▸ What is being asked: Write out the following listing's lines from the one with "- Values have" to the one with "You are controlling", exactly, with both included and no others.

▸ Collected material:
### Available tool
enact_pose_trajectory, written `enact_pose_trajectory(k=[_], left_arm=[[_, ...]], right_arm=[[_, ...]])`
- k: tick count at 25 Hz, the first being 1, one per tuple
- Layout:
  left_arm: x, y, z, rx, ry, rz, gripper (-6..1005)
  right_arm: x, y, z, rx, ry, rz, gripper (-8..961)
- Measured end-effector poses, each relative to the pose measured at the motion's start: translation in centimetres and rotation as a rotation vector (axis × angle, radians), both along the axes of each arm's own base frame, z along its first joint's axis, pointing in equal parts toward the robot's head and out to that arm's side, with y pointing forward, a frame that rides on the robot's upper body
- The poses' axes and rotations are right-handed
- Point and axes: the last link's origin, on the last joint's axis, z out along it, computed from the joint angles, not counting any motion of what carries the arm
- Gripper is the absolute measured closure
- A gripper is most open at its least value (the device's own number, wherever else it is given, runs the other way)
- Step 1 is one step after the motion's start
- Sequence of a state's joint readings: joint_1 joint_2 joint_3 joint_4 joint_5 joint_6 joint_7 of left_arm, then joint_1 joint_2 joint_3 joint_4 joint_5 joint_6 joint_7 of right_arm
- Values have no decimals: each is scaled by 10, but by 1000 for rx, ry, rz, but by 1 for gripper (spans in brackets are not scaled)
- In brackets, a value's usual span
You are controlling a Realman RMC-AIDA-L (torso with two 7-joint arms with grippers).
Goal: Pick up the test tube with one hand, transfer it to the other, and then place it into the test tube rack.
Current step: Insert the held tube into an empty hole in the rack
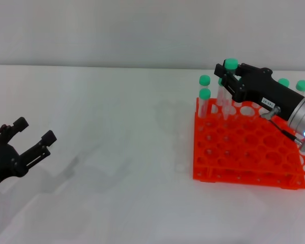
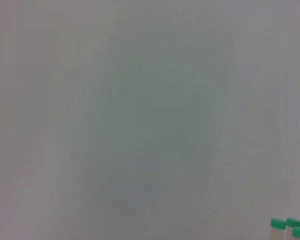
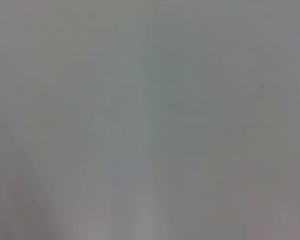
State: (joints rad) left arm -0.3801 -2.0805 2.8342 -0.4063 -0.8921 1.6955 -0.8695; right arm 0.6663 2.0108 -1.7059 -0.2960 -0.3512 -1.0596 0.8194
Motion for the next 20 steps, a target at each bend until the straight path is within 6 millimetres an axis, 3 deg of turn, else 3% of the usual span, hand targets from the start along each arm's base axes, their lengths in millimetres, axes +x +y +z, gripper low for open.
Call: enact_pose_trajectory(k=[20], left_arm=[[-3, -11, -8, 35, -18, 10, 106]], right_arm=[[-13, 15, -9, -6, -38, -35, 716]])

▸ Result of the task:
- Values have no decimals: each is scaled by 10, but by 1000 for rx, ry, rz, but by 1 for gripper (spans in brackets are not scaled)
- In brackets, a value's usual span
You are controlling a Realman RMC-AIDA-L (torso with two 7-joint arms with grippers).

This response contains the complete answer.